University Of Kentucky Health Survey Asks If Students Believe Being Gay Is A 'Perversion'

Andy Lyons via Getty Images

A survey distributed to students at the University of Kentucky asks if heterosexuals believe being gay is a "perversion" and whether they think "homosexuality is a mental illness."

The survey, first spotted by Campus Reform, was developed by Dr. Keisa Bennett, a researcher at the university's health services department. It's a follow-up survey to one distributed in April 2013.

Some of the questions are relatively innocuous, asking how one would describe their sexual orientation or sexual identity, and gender identity.

"The questionnaire is part of a quality improvement project at UHS that includes learning more about LGBTQ college students' utilization of university health centers," the university said in a statement. "The project's goal is to improve health services and gauge student opinions and impressions on the state of patient care for LGBTQ students at UK's University Health Service."

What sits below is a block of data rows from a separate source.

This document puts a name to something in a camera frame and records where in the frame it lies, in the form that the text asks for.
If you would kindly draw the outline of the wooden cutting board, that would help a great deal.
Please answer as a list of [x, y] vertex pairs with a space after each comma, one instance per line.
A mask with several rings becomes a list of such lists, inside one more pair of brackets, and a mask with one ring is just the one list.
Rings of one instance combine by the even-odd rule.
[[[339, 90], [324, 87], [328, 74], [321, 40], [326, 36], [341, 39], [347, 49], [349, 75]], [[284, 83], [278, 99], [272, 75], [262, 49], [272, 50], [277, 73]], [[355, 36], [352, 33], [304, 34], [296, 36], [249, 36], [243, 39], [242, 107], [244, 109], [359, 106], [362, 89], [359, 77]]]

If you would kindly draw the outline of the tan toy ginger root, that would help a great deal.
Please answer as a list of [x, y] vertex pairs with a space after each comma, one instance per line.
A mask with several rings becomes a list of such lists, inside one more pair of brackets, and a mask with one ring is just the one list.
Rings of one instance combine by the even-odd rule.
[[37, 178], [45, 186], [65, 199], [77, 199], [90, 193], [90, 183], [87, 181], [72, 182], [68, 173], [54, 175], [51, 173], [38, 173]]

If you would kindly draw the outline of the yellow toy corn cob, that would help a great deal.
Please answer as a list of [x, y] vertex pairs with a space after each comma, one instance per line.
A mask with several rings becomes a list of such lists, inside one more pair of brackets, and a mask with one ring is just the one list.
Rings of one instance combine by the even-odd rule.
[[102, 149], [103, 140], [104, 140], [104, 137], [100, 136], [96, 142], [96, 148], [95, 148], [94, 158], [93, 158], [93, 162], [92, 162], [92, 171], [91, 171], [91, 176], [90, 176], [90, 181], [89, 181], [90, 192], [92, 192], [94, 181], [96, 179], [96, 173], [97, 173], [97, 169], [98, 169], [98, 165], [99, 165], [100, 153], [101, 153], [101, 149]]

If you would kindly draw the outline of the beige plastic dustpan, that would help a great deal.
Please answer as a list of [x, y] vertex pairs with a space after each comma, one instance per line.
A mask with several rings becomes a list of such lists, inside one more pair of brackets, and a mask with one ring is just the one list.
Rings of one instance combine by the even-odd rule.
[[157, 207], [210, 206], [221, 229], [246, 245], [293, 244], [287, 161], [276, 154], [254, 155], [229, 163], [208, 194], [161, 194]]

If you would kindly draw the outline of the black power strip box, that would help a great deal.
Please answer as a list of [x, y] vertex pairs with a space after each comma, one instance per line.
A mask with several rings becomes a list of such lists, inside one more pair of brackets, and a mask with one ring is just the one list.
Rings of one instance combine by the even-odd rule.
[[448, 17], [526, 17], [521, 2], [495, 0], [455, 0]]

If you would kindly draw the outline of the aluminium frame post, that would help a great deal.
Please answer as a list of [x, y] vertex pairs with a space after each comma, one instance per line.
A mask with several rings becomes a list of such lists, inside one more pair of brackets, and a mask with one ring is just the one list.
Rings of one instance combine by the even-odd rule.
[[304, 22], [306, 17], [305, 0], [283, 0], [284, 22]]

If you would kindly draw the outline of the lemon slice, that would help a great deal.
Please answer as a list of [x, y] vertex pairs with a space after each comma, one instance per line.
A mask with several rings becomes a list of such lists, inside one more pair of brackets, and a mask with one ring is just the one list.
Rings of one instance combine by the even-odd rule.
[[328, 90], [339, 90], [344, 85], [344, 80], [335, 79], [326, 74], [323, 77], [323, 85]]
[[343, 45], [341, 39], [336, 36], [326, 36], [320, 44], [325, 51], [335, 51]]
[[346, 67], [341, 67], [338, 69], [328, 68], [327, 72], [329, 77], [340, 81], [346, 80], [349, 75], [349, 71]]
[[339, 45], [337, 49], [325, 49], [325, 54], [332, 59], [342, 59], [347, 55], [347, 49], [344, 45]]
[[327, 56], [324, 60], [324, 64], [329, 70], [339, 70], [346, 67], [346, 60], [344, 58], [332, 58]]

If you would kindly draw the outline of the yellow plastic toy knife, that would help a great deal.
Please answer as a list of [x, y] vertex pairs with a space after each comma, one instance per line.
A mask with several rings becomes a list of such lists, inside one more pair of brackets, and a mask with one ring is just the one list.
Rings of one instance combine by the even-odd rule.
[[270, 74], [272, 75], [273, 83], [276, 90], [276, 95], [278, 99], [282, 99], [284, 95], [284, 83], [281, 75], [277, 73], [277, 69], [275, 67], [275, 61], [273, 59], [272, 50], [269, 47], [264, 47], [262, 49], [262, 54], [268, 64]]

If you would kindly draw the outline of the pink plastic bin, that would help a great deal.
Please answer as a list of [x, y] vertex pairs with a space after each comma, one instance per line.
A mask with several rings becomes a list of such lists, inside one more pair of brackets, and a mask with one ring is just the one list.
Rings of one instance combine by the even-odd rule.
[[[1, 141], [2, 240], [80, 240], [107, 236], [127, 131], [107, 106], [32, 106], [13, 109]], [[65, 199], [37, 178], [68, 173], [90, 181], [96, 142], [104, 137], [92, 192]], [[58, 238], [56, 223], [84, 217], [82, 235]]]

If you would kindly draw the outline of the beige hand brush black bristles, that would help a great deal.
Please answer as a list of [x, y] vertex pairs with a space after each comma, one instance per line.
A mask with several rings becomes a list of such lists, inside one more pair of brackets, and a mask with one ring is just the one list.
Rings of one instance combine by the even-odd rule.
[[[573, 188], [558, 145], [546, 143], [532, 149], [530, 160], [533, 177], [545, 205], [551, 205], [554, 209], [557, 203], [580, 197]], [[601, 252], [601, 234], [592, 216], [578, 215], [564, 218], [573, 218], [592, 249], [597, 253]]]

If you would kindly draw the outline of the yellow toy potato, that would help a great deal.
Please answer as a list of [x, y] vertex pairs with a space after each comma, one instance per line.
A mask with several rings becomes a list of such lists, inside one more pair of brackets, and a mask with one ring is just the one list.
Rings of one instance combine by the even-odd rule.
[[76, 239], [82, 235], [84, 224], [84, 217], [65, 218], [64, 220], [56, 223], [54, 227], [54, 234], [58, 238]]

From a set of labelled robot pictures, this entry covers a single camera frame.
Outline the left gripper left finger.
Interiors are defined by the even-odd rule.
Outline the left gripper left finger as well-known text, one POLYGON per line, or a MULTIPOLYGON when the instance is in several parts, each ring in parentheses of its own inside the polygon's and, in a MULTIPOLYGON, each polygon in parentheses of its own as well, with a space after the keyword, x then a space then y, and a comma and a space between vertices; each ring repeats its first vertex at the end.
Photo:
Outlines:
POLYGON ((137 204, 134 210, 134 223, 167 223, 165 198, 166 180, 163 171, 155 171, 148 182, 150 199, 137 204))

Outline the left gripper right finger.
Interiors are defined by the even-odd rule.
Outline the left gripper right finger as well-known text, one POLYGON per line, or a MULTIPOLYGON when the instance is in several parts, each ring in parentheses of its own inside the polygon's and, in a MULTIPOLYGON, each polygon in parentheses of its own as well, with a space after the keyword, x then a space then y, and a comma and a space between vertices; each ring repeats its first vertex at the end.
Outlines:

However, several questions posed only to self-identified heterosexuals ask whether the respondent agrees that "Male homosexuality is a perversion," "The idea of gay marriage seems ridiculous to me," and whether a "woman who is a lesbian is just as likely to be a good person as anyone else." The survey goes on to ask if they believe homosexuality is a "natural expression of sexuality," a mental illness or a sin.

Self-identified LGBT students were asked if they agreed with the statement, "If it were possible, I would choose to be straight."

The university said those questions are simply trying to identify the attitudes of students on campus.

"Some questions in the survey have been concerning to individuals. These questions which ask about feelings about sexual identity or orientation are from a validated scale used in peer reviewed journals and used in previous surveys on other campuses. These questions are used to assess campus climate and diversity of student beliefs and to compare change in beliefs and attitudes about the LGBTQ population among different campuses and over different time periods."